In my ActivityPub plugin settings, I also enabled a blog-wide account, that will push all posts from my blog, regardless of the author:
That means that one can now also search for @blog@jeremy.hu in their Fediverse client.
The information displayed there cannot come from a user profile, since it’s a blog-wide account. As a result, the blog-wide account biography, name, and profile pictures are picked from the site’s general settings just like you mentioned.
The account’s name and description come from the site title and tagline, as set under Settings > General
The account’s profile picture and header image come from the site’s identity settings, as set under Appearance > Customize.
Changes to the WordPress site’s details above will not reflect on Mastodon straight away.
That’s a good point. Each Fediverse instance does indeed cache the data they fetch about each Fediverse account, to improve performance. But in practice, that means that sometimes information can be outdated until the cache eventually gets cleared.

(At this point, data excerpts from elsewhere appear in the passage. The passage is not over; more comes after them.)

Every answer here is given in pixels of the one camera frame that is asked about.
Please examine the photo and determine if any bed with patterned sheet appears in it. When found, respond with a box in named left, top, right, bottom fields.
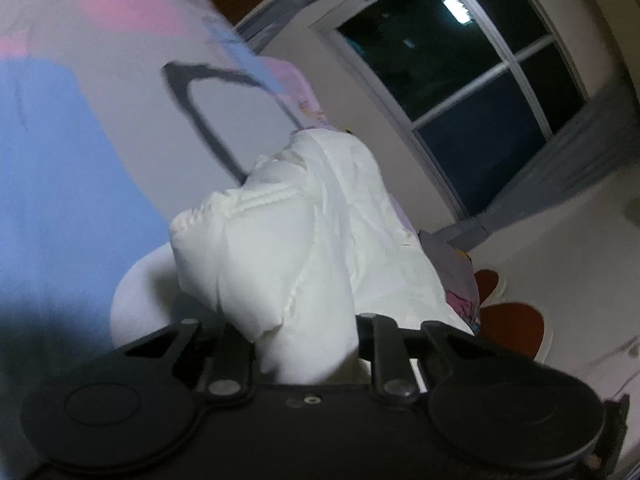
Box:
left=0, top=0, right=321, bottom=480

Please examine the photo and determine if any pink blanket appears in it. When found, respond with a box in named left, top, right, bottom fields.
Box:
left=257, top=57, right=328, bottom=132

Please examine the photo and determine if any sliding glass window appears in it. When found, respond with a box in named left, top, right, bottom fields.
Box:
left=311, top=0, right=590, bottom=217

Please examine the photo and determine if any grey curtain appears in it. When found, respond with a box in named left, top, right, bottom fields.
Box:
left=234, top=0, right=326, bottom=56
left=447, top=85, right=640, bottom=252

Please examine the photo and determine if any white puffer jacket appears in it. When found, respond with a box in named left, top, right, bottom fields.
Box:
left=169, top=129, right=476, bottom=386

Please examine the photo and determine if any stack of folded clothes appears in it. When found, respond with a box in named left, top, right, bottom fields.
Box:
left=419, top=230, right=484, bottom=337

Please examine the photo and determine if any brown and white headboard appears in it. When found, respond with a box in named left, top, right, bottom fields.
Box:
left=472, top=269, right=557, bottom=362

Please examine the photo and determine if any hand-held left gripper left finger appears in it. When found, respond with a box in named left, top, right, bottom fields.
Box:
left=125, top=317, right=259, bottom=404

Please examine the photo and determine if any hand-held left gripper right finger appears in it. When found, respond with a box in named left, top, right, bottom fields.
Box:
left=356, top=312, right=476, bottom=404

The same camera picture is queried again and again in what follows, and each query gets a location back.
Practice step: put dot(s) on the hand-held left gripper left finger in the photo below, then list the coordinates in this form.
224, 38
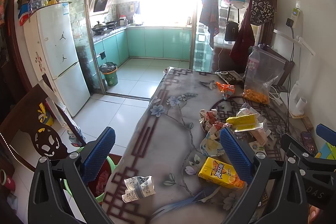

Now i look further into it, might it have to do with the blog wide accounts? Those redirect to the frontpage, but when I use a @non_existing_handle i get a json telling me it doesn’t exist.{"code":"activitypub_user_not_found","message":"Gebruiker niet gevonden","data":{"status":404}}
Yes, the @-urls are only virutal URLs and redirect to the matching WordPress internal (profile-)URLs. That means @user redirects to the author page and @blog to the home page.
Ah! My homepage is set up differently. I was looking for a way to have @blog redirect to the user which posts the site wide updates… Maybe I should just go for pluginauthor and not use the blog functionality…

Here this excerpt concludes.